Our aging desktop pc nagged me to upgrade to Windows 10 for months. When hockey was done, at least as far as computing schedules, emails and scores go, I finally let it do it's thing. And then it failed to complete the upgrade, three times. It also failed to inform me as to why it failed.
I was already researching a another tablet or laptop. I decided on a Chromebook, basically a browser in a laptop chassis. Much cheaper, leaner, quicker and safer than a traditional windoze laptop. While tablets can do anything a Chromebook can they are a bit tougher to work with as far as keyboarding, plus nearly triple the cost of what I eventually spent on the Chromebook.
I researched and found the minimum specs I thought would work for my needs, 16 gig ssd, 4 gig ram. There are plenty of $200 versions with 2 gigs of ram but reviews pointed me at the higher memory models. I came across an 99% Ebay seller in Quebec with a returned school order of Dells matching the specs and selling for $229 Canadian, shipping free. I bookmarked the page and waited for a weekend. I was 95% through the purchase when I noticed that a) the price had dropped and b) the unit was now only 2 gig. Cancelled.
I had emailed the seller for a few pictures earlier. I sent them another saying I wasn't interested as I was looking for a 4 gig model. They replied that they had changed the auction to show the lower priced model and sent a link back to the one I wanted. A week later a rather beat up Dell box landed via Purolator. If the contents at all resembled the box it would be making a return trip.
But the unit inside was perfect, not a scratch and all the specs matched. A new unit on the Dell site currently sells for just under $350 so $229 tax in was a deal.

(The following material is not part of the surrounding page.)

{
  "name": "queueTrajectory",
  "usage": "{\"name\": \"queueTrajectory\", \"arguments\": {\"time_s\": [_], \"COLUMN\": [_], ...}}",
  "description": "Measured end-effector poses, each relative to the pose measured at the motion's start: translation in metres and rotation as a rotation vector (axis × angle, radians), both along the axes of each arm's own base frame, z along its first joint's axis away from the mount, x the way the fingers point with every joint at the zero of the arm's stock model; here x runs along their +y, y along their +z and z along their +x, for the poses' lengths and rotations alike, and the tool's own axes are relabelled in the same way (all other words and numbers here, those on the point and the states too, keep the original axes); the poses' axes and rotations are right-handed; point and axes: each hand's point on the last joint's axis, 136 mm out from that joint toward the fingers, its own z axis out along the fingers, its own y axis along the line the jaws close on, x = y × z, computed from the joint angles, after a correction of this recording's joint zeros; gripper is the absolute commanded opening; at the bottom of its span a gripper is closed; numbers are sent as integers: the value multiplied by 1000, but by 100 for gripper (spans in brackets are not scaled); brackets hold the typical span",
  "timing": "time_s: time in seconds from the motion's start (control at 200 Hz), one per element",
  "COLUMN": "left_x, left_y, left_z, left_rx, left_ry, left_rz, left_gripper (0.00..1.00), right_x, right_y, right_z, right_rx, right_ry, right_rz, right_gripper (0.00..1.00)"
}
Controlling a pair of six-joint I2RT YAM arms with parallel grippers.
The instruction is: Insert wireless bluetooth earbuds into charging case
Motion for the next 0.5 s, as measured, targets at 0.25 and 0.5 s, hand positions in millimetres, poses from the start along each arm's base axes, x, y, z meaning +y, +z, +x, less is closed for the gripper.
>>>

I started logging into my google accounts and setting things up. For some reason I touched the screen and it seemed to move. I feared the display was loose in the frame but discovered that rather than a problem I had fallen into a bonus feature. The screen is a touch screen. That model is selling at the Dell site for $550. Somebody made a booboo somewhere.
It boots in about 10 seconds. Google has a $100,000 bounty out to anyone that can crack the software so viruses and constantly updating to have a chance in the defence of viruses is not an issue. No I can't load in photoshop to edit pictures or play games. Yes the web is necessary to accomplish just about anything. But there are work arounds for many things. I can edit the basics of an image. I can work on google docs and email offline.
I use the google environment for just about everything, but with this I can do it when I need to, not when the pc is booted and (finally) ready to. So far I'm loving the simpler, mobile setup.